* RECORDS TO USE:
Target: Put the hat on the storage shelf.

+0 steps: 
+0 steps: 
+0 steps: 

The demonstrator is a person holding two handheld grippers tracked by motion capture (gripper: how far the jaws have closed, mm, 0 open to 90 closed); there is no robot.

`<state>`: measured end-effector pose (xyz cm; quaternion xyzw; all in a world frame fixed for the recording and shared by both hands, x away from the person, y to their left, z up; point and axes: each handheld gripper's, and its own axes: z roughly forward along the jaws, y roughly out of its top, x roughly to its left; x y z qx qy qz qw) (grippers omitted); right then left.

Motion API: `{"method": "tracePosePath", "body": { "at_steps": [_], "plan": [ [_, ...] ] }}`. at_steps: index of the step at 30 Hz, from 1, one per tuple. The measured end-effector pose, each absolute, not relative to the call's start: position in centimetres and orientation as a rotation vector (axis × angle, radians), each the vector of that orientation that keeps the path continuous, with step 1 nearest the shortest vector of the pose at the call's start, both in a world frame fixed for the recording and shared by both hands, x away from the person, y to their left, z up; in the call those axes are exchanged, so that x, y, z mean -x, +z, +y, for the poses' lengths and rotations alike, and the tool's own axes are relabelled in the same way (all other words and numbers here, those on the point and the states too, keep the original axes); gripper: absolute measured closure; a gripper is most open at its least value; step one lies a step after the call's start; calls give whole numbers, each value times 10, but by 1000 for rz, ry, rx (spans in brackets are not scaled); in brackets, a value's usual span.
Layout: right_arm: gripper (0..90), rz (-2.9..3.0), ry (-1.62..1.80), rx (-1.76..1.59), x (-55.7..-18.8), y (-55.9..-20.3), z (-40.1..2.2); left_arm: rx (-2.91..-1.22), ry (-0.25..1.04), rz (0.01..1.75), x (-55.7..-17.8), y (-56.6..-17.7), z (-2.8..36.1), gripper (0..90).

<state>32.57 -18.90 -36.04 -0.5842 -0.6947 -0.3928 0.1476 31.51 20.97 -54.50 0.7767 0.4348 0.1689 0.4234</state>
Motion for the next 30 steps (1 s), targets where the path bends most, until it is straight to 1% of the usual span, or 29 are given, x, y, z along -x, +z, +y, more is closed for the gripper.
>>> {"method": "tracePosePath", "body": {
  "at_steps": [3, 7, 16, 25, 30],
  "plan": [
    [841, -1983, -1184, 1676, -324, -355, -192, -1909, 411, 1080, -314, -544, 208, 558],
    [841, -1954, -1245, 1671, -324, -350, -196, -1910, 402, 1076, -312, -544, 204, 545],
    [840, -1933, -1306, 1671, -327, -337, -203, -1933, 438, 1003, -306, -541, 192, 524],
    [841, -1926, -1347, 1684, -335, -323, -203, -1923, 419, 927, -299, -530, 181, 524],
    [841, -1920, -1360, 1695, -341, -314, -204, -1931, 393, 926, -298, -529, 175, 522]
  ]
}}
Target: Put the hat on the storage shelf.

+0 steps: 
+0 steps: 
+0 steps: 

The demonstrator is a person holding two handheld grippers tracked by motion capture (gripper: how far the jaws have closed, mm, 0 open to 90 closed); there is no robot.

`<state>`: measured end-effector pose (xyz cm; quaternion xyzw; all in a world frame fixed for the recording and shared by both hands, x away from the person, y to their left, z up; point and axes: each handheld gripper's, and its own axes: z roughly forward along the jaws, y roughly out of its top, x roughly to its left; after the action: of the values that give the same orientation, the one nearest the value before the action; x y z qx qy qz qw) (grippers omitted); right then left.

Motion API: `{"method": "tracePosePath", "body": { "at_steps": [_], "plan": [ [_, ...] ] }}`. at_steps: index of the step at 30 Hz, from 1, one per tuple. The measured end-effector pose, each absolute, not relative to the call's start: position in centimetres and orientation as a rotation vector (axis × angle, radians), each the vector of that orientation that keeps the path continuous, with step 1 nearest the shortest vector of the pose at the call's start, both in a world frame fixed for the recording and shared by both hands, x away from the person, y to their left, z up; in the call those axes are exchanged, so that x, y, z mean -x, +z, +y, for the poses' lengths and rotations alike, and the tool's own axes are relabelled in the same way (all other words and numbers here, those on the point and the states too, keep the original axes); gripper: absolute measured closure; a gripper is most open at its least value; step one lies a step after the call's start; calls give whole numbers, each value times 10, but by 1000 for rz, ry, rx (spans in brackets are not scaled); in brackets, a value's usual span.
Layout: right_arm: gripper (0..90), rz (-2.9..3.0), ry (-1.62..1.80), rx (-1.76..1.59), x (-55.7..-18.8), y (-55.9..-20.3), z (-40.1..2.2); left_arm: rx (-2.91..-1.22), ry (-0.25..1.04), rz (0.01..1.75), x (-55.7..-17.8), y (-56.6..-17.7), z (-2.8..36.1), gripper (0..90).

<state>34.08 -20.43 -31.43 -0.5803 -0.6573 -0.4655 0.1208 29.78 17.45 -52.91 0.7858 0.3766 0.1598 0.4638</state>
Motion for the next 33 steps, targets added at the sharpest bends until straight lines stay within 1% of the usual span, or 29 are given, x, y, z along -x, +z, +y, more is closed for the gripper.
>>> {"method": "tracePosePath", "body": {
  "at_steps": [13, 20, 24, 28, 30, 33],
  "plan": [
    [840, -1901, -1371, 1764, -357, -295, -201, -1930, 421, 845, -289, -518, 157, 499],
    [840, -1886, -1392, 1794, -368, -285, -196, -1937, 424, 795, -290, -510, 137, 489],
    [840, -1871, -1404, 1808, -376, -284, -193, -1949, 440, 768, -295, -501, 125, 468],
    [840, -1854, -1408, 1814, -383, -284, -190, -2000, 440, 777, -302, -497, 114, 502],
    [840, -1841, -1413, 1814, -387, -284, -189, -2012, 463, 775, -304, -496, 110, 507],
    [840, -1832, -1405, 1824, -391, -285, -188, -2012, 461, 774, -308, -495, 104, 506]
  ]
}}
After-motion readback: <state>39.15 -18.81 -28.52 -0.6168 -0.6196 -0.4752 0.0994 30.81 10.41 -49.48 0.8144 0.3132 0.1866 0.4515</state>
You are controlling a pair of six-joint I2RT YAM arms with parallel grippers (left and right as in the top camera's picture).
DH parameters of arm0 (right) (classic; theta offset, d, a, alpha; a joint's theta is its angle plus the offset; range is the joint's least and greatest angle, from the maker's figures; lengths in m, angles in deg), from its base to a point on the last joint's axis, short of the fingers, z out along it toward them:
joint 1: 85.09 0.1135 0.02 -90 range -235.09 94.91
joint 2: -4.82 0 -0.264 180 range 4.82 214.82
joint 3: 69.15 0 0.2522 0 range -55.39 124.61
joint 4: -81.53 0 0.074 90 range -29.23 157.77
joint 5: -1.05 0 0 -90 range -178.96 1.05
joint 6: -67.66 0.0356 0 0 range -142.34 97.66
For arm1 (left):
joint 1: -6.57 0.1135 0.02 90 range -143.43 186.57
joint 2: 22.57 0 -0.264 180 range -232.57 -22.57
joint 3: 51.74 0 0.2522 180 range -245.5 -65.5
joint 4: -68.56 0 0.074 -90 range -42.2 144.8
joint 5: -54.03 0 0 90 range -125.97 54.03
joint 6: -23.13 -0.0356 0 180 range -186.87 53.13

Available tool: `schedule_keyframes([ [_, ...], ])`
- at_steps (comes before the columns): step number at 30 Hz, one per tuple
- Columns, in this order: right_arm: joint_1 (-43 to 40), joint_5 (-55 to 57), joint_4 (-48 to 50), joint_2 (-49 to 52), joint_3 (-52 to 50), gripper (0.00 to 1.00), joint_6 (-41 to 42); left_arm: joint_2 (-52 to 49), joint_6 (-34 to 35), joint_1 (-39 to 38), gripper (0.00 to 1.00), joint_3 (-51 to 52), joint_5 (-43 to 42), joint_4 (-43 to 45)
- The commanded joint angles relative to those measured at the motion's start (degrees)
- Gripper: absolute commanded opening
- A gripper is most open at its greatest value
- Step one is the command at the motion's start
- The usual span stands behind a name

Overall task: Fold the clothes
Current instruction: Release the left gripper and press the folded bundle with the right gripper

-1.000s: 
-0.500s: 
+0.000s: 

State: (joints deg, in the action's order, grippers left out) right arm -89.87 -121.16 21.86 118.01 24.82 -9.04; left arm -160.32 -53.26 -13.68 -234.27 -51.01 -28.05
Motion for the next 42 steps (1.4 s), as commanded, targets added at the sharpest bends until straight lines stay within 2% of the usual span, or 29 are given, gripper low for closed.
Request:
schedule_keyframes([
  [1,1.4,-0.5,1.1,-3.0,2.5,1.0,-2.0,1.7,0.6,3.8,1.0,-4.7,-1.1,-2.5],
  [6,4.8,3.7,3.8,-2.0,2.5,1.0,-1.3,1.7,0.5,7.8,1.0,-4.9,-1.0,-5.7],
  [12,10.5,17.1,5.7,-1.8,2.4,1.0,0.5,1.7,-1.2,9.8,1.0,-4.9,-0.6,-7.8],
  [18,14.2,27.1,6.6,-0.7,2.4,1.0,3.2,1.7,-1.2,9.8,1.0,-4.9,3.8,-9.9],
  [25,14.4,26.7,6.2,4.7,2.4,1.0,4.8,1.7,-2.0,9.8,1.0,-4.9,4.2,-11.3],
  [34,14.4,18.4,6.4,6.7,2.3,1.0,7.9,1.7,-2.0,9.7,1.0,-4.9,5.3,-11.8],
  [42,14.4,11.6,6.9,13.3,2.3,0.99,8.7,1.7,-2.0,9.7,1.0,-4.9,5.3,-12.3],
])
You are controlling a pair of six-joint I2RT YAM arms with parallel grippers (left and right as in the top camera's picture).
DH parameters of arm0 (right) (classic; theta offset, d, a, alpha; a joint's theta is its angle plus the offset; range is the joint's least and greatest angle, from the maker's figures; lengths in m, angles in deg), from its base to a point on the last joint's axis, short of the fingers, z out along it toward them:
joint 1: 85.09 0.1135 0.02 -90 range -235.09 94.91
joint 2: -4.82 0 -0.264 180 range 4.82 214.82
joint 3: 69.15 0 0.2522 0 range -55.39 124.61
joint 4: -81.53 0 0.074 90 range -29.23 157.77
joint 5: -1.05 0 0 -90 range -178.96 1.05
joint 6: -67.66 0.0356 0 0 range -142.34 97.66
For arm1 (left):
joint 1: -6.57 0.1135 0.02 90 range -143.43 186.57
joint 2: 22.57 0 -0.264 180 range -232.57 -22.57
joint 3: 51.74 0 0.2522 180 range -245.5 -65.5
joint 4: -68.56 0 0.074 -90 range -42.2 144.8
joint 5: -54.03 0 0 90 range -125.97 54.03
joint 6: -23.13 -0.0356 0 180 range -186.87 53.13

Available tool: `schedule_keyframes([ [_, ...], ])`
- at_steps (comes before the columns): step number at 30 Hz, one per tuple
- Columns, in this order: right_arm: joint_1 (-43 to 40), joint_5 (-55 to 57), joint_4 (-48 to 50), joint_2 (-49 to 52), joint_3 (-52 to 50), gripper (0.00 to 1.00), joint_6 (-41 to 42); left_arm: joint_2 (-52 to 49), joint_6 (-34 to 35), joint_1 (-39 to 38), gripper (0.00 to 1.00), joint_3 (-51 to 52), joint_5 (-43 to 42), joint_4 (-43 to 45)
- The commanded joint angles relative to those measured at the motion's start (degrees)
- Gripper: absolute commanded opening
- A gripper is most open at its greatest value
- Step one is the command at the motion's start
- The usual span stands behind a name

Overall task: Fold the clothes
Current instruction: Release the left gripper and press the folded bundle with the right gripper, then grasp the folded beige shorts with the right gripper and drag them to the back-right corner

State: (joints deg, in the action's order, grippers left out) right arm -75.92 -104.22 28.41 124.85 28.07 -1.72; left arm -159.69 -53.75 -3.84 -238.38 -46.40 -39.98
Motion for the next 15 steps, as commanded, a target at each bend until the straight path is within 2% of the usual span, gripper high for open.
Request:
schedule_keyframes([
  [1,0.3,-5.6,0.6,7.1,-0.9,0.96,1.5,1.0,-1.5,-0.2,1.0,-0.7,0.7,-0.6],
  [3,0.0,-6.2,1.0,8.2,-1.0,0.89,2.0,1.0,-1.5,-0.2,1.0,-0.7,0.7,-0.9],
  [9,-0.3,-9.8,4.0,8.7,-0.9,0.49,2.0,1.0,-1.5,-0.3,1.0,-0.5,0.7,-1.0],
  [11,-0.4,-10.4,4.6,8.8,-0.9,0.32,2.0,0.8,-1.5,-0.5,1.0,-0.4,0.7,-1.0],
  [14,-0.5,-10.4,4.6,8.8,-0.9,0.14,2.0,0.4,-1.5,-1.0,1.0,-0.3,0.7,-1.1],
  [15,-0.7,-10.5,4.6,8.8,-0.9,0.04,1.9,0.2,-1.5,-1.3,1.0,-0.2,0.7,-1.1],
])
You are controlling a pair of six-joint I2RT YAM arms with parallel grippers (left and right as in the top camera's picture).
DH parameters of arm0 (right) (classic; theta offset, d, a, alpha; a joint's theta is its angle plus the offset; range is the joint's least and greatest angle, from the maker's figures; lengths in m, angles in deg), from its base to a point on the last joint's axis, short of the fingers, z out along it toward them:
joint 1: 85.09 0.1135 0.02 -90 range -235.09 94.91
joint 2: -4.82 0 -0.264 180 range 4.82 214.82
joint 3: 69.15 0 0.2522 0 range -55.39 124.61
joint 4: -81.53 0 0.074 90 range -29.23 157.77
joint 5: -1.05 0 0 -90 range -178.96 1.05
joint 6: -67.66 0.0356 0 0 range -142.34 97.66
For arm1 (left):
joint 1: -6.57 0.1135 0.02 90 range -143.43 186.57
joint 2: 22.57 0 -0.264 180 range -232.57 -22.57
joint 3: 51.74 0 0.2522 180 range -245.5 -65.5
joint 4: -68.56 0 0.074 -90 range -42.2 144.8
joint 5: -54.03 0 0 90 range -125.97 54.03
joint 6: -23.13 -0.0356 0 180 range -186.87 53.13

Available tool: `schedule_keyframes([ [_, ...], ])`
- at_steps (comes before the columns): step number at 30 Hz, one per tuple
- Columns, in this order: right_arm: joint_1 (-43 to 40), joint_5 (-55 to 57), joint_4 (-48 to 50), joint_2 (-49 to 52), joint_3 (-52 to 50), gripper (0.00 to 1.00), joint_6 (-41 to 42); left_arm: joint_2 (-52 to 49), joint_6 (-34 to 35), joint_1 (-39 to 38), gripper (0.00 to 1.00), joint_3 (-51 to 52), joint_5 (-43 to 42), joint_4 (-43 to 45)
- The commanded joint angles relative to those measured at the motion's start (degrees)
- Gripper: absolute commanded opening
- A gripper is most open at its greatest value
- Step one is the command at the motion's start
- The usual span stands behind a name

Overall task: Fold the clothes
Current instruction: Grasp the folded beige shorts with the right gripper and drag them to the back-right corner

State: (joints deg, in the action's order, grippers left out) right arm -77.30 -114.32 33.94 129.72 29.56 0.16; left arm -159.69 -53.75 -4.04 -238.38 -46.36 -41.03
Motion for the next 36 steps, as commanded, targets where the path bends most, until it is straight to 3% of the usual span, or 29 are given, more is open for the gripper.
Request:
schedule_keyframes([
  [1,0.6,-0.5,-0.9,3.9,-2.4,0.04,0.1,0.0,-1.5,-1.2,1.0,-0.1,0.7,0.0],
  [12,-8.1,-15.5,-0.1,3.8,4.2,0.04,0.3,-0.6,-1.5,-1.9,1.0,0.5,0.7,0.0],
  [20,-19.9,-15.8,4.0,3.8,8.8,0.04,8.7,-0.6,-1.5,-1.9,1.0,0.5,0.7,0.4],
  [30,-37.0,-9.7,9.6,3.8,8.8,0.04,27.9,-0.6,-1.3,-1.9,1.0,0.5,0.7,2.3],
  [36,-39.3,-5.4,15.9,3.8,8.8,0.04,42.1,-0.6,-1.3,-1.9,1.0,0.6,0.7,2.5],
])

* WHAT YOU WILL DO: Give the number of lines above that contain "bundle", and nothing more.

* RESPONSE BOX: 2